Wasze szkraby - kochacie je najmocniej w świecie i chcecie dla nich jak najlepiej, w końcu to wasza krew. Czasem jednak potrafią dać wam w kość - wam rodzicom. Dziecięce humory, fochy, grymasy to coś, co często potrafi wyprowadzić z równowagi. Kiedy maluch czegoś chce, będzie walczył o to aż do upadłego. Dziecko w sklepie, tupiące w podłogę i krzyczące: ,,Mamo, tato kup mi to!’’ nie jest odosobnioną sytuacją.
Rodzice będąc na zakupach z dzieckiem, często są namawiani przez dziecko do odwiedzenia sklepu z zabawkami. Pozornie pociecha zgadza się tylko na oglądanie. Kolorowy świat, świat misiów, przytulanek itp. powoduje u malca wspaniały stan. Szkrab zaczyna bawić się upodobaną zabawką, wyobraźnia się rozbudza i nagle z krainy fantazji wybudza go głos rodzica. Okazuje się, że trzeba już iść. Tymczasem dziecko jest rozczarowane tak krótkim czasem spędzonym w sklepie i płacze, by zostać bądź co gorsza, chce wybraną rzecz zabrać do domu.
1. Przed wyjściem z domu poinformuj dziecko, że idziecie na zakupy i przedstaw mu listę produktów.
2. Ustal zasady, które będą obowiązywały w sklepie.
3. Powiedź stanowczo, że podczas zakupów nie można biegać oraz krzyczeć.
4. Możesz wymyśleć jakąś ciekawą zabawę, np. misja poszukiwaczy makaronu ( tymczasem będziesz robić zaplanowane zakupy z pomocnikiem).
5. Zaproponuj, że kupisz mu jakąś drobną rzecz. Brzdąc ucieszy się, podczas pobytu w sklepie skupi się na zakupie swojego prezentu. Drobiazg daj malcowi po zakupach lub w drodze powrotnej – będzie to nagroda za grzeczność.
Nie ulegaj dziecku, jeżeli upiera się, że chce koniecznie mieć daną rzecz.
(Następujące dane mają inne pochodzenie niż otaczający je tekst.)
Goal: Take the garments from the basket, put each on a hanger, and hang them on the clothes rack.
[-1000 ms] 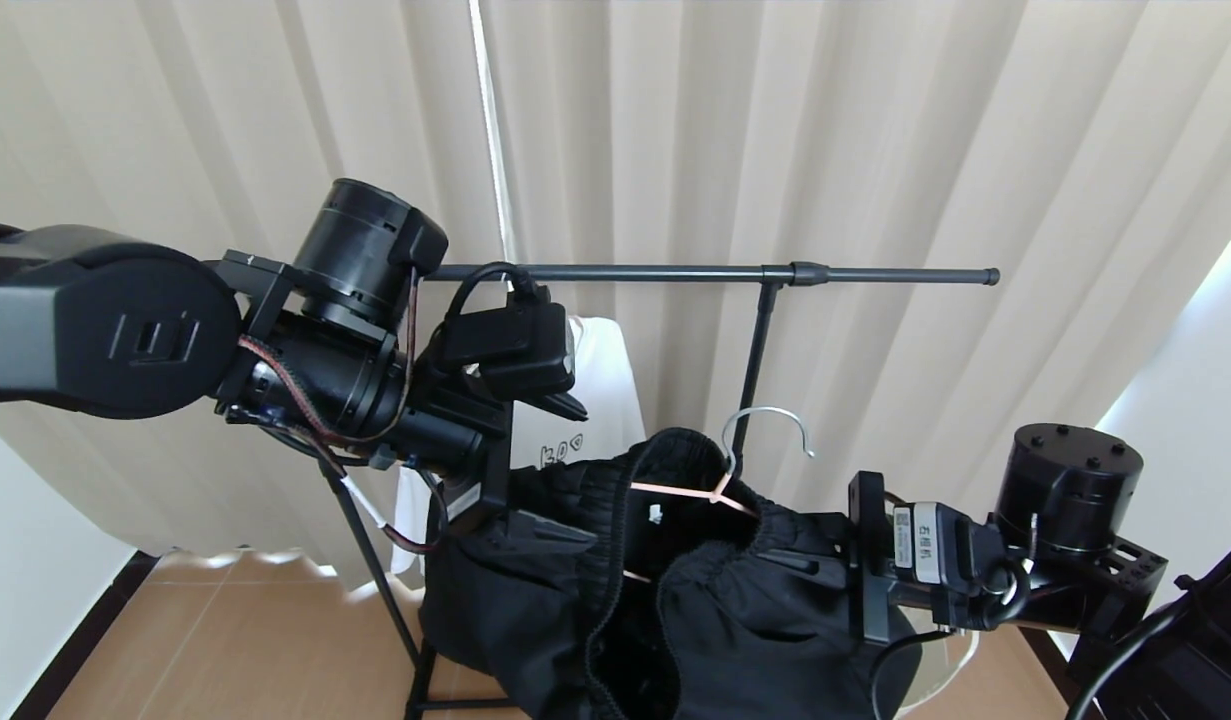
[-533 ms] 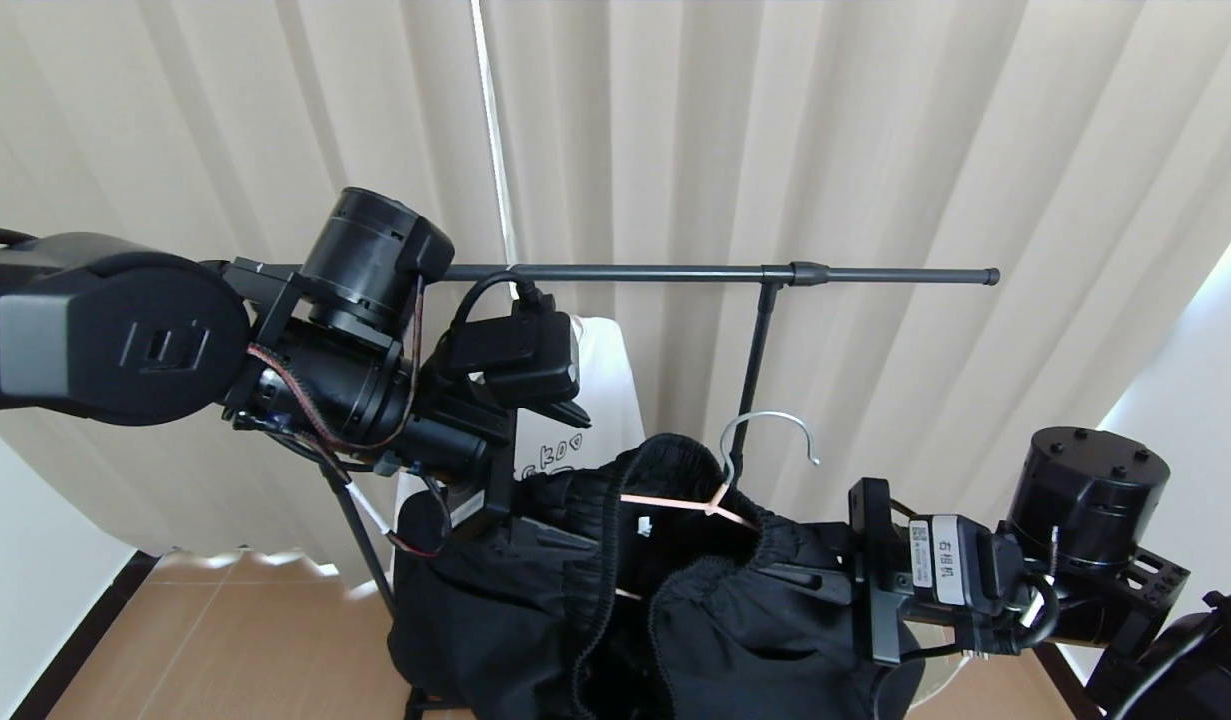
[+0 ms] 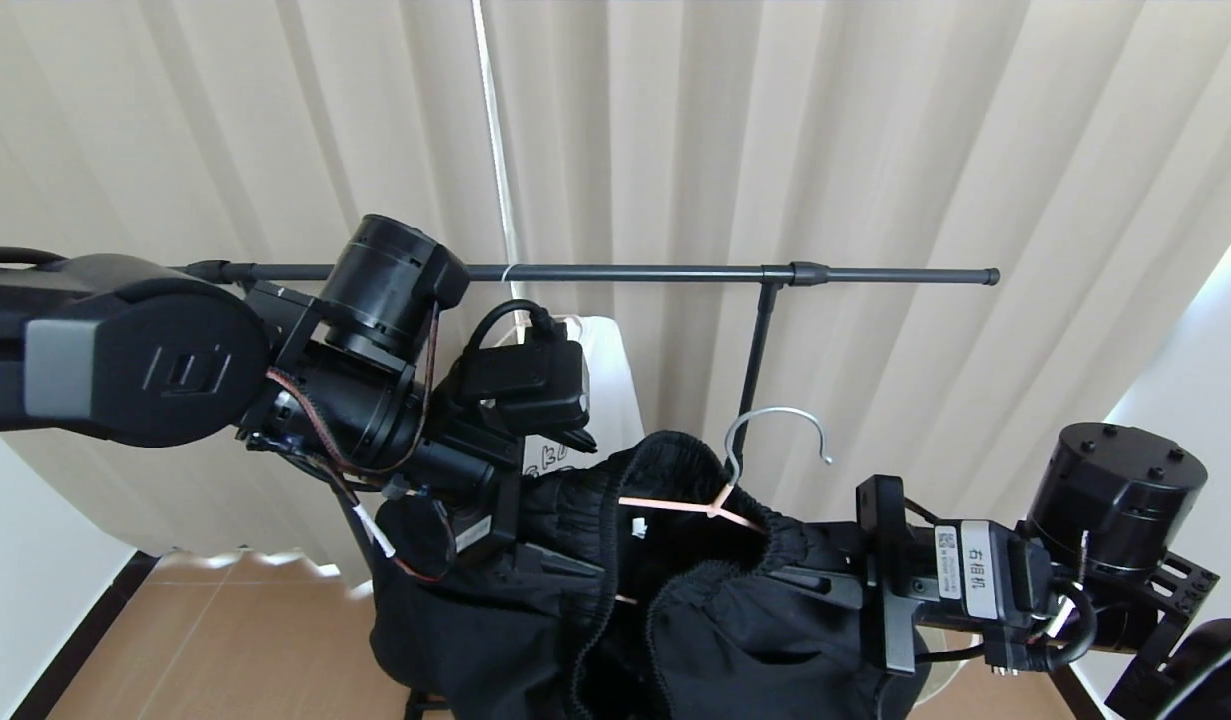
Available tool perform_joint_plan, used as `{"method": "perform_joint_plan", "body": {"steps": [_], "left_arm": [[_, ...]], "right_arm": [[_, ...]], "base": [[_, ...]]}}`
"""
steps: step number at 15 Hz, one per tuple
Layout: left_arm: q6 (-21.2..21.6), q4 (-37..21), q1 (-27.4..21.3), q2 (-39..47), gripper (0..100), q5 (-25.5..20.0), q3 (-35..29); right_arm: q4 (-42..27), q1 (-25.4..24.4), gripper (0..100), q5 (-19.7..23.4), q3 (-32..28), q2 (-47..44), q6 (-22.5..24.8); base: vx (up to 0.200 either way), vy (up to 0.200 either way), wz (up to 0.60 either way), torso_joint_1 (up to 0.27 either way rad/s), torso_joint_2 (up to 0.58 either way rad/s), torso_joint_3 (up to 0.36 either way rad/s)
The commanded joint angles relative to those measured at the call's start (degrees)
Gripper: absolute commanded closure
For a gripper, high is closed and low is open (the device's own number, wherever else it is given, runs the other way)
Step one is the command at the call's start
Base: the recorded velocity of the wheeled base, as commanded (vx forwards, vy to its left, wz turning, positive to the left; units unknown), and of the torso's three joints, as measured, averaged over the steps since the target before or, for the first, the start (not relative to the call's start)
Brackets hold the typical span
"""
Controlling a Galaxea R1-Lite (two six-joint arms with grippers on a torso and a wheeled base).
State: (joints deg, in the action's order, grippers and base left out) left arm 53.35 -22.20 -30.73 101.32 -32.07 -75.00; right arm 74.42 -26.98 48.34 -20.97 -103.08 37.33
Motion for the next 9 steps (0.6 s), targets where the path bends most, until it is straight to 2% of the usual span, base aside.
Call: {"method": "perform_joint_plan", "body": {"steps": [1,9], "left_arm": [[0.00,-0.04,-0.47,0.64,0,-0.01,0.29],[-0.08,-0.04,-1.08,1.34,0,0.08,0.29]], "right_arm": [[0.02,-0.09,100,0.00,0.14,1.04,0.03],[0.02,-0.71,100,-0.17,0.23,1.66,0.03]], "base": [[0.000,0.000,0.00,0.000,0.00,0.000],[0.000,0.000,0.00,0.000,0.00,0.000]]}}
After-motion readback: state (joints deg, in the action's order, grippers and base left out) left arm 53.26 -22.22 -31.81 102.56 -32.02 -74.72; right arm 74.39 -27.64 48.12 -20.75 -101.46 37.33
Spokojnie staraj się wytłumaczyć, że jest ona w danym momencie niepotrzebna. Odłóż ją na półkę. Jeśli maluch płacze, wpada w histerię najlepiej odejdź, jeśli to nic nie daje po prostu wyjdź ze sklepu. Nie martw się, ataki furii nie trwają w nieskończoność. Zniecierpliwiony brakiem reakcji szkrab prędzej czy później wyjdzie za Tobą, samotne dziecko nie czuje się bezpiecznie.
Zdarza się, że brzdącowi bardzo zależy na jakiejś zabawce, marzy o niej i naprawdę nie jest ona chwilową zachcianką, a wy nie macie w danej chwili pieniędzy na jej zakup. Powiedzcie mu o tym. Zapewnijcie, że w przyszłości np. kolejnego dnia lub za tydzień sytuacja się zmieni i malec dostanie upragnioną rzecz.
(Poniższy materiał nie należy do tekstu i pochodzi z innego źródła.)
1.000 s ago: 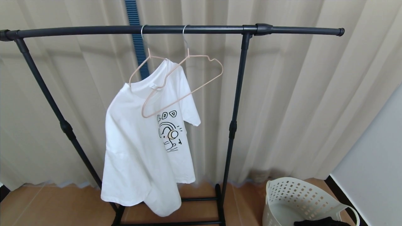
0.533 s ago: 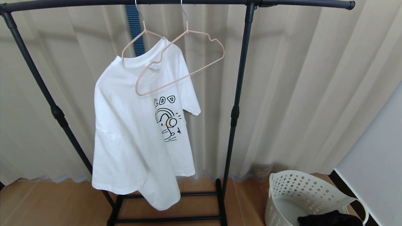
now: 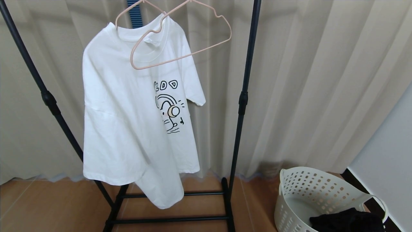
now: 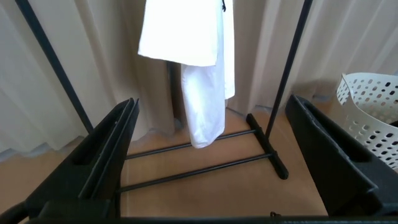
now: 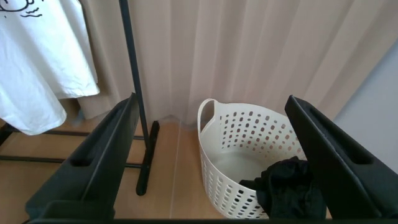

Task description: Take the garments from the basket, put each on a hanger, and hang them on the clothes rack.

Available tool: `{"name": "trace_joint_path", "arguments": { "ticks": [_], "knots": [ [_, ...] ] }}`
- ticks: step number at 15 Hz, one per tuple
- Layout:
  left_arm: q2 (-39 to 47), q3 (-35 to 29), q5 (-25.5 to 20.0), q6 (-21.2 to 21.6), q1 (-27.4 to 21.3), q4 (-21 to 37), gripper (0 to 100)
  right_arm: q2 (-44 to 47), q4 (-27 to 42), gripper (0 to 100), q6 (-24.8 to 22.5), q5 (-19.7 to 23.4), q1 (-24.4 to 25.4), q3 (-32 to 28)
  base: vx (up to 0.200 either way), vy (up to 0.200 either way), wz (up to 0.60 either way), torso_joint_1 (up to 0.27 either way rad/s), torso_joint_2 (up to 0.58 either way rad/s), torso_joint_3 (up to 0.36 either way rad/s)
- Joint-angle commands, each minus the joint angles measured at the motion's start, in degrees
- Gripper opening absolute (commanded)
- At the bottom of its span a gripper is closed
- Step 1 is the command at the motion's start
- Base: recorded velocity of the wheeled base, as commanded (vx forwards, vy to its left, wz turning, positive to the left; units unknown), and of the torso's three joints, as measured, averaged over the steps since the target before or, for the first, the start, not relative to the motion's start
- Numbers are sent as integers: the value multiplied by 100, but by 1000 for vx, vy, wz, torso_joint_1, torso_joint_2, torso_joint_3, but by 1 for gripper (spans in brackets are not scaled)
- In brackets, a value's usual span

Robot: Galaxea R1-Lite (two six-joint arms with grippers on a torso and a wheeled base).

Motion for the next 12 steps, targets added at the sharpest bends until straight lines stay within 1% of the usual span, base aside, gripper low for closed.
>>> {"name": "trace_joint_path", "arguments": {
  "ticks": [1, 10, 12],
  "knots": [
    [7, -2, 1, 0, 0, -2, 100, 7, -2, 100, -7, 3, 1, -2, 0, 0, 0, -17, 124, 105],
    [7, -2, -8, 0, 0, -2, 100, 7, -2, 100, -7, 3, 1, -2, 0, 0, -600, 1, 18, 17],
    [7, -2, -8, 8, 0, -2, 100, 7, -2, 100, -7, 3, 1, -2, 0, 0, 0, 0, 0, 0]
  ]
}}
Drogie mamy zakupy z dzieckiem to nic strasznego. Wystarczy nauczyć je przestrzegania pewnych zasad. Pamiętajcie też, że Wasz potomek jest jak gąbka, która wchłania wszystko wokoło. Im wcześniej wpoimy mu pewne wzorce zachowań, tym lepiej. Najważniejsze - to być konsekwentnym wobec malucha.